» EXERCISE DETAILS: Every line below that includes the word "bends" needs to be copied.

Start of DATASET EXCERPTS

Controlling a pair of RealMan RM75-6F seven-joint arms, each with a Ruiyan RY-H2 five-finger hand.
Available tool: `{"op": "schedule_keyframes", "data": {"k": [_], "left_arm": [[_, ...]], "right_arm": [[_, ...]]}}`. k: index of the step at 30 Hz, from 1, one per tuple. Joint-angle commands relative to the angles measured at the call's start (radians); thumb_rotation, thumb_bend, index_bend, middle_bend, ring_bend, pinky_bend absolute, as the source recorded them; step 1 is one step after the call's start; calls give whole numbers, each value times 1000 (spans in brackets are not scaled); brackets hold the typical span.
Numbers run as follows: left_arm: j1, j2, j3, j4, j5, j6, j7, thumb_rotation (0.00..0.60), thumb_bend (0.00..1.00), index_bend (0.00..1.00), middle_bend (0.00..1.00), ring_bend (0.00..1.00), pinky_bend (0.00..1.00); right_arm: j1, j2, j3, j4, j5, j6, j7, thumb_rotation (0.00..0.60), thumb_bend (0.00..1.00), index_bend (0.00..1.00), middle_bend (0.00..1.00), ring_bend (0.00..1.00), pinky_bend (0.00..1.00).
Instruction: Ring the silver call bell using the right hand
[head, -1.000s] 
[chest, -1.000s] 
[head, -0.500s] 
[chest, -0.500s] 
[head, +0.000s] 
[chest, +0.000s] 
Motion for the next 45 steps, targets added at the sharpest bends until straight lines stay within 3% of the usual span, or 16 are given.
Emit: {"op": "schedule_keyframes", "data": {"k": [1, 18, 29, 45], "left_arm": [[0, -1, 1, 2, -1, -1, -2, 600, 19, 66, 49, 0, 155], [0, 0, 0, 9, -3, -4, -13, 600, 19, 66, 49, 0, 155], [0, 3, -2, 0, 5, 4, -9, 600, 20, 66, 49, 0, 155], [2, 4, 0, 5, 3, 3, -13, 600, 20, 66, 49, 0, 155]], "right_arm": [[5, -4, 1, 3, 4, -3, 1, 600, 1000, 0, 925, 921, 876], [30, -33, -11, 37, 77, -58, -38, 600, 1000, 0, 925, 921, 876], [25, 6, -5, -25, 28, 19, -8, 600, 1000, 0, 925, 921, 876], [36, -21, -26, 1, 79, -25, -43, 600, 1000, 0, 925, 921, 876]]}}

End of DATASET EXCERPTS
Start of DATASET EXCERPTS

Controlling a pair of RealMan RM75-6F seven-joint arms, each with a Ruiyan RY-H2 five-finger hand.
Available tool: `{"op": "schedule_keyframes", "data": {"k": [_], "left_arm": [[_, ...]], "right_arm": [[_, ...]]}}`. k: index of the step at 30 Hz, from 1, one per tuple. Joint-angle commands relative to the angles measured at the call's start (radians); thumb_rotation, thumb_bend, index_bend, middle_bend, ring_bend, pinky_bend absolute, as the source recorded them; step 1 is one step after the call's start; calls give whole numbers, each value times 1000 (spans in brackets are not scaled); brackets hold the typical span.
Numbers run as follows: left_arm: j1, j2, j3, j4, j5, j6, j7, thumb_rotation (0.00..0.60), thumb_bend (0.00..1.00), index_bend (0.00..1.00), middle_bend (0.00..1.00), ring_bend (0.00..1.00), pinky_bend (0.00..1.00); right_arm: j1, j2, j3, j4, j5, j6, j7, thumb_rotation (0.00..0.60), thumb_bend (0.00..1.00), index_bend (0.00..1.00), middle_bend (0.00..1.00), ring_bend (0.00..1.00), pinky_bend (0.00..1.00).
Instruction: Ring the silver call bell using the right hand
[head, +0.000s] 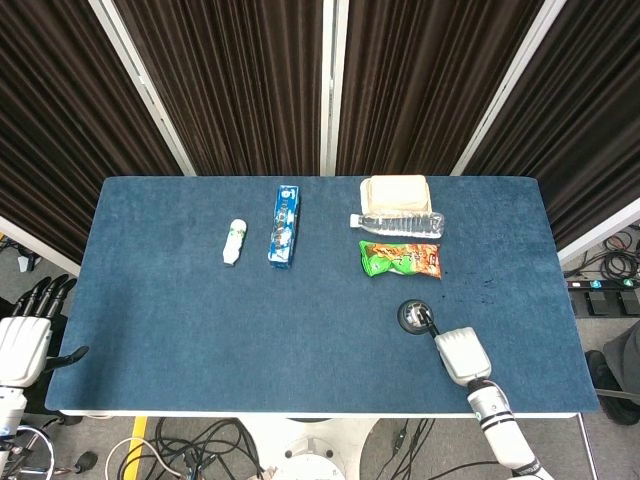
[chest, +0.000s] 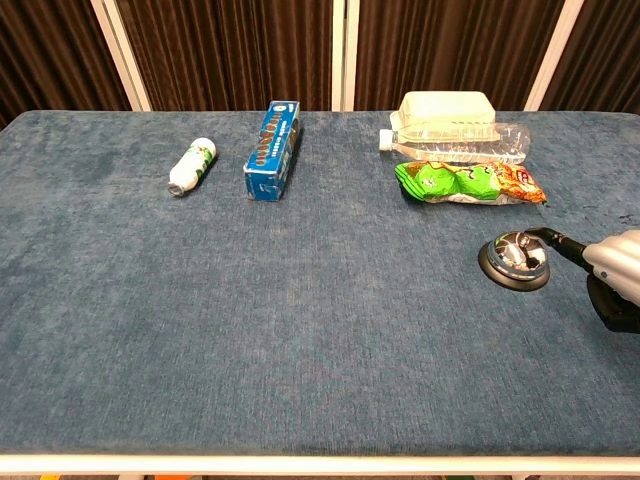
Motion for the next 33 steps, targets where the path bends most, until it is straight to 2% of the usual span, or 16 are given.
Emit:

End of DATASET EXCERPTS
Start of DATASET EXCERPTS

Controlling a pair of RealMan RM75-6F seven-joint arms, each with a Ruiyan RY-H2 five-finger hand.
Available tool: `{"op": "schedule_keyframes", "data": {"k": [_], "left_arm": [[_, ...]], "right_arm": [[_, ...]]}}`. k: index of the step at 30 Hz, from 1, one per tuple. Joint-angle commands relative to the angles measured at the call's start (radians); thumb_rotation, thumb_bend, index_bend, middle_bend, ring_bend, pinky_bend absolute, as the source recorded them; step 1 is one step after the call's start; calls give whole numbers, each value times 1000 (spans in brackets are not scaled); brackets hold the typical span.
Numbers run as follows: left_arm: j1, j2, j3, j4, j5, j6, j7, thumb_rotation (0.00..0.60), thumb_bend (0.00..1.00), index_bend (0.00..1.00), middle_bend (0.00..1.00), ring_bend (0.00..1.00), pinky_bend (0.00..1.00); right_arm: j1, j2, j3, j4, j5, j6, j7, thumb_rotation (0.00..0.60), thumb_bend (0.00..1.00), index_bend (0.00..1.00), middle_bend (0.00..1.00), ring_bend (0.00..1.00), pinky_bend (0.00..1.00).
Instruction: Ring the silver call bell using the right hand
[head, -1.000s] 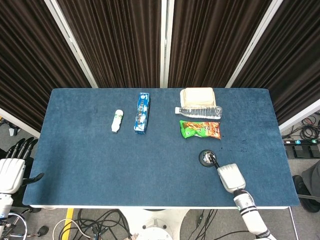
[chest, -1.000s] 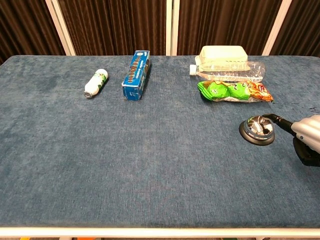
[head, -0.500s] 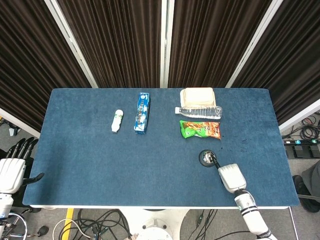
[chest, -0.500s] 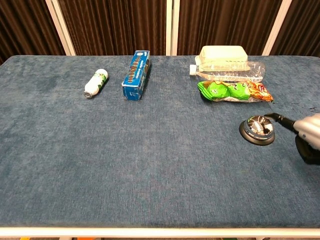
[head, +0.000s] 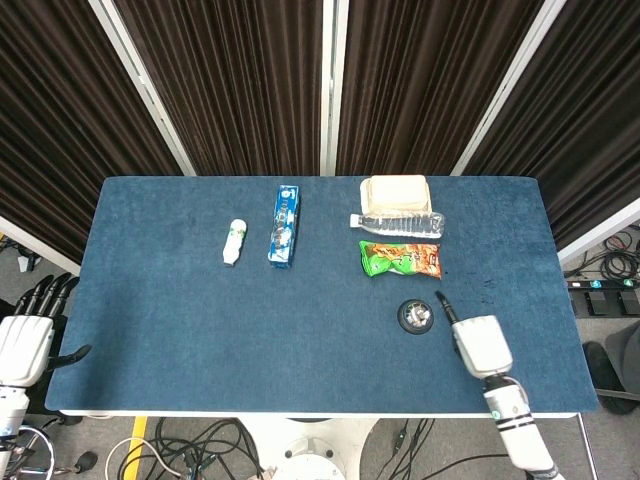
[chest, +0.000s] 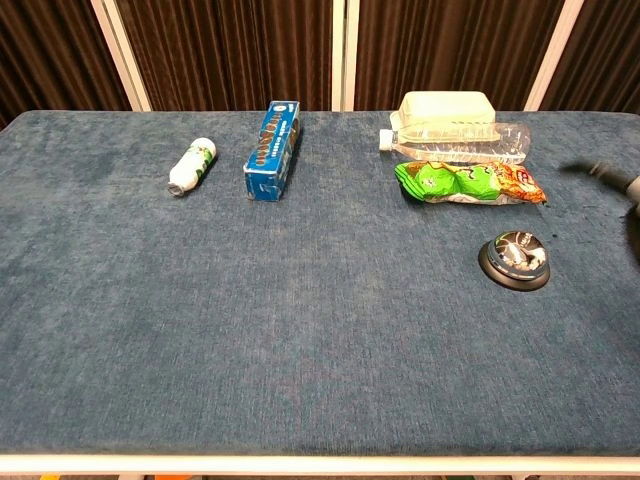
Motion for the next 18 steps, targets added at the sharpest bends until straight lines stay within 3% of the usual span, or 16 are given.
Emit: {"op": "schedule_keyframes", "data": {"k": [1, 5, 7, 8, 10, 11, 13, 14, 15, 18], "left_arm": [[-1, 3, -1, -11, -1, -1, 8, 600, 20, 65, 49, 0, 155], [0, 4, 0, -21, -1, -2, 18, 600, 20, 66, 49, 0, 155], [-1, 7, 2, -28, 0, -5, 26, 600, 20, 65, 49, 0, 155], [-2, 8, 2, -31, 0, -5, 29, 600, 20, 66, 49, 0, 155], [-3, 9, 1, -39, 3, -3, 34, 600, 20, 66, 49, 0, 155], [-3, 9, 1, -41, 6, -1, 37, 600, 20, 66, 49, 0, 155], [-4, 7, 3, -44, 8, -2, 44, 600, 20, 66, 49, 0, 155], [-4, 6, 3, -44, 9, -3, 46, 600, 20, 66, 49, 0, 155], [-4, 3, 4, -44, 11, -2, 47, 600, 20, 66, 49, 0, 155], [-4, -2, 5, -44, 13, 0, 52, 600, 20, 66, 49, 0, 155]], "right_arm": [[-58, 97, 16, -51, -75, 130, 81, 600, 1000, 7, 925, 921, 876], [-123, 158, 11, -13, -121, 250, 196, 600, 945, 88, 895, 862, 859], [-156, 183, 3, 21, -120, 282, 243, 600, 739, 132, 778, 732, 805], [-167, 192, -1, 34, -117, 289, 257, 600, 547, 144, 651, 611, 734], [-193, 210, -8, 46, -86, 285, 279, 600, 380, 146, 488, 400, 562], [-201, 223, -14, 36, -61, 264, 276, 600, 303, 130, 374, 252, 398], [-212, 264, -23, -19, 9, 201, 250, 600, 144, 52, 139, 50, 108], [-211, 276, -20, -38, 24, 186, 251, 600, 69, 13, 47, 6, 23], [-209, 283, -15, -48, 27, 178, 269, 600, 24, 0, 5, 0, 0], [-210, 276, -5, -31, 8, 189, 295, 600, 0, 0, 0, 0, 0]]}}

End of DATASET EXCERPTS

» ANSWER BOX:
Motion for the next 45 steps, targets added at the sharpest bends until straight lines stay within 3% of the usual span, or 16 are given.
Motion for the next 33 steps, targets where the path bends most, until it is straight to 2% of the usual span, or 16 are given.
Motion for the next 18 steps, targets added at the sharpest bends until straight lines stay within 3% of the usual span, or 16 are given.

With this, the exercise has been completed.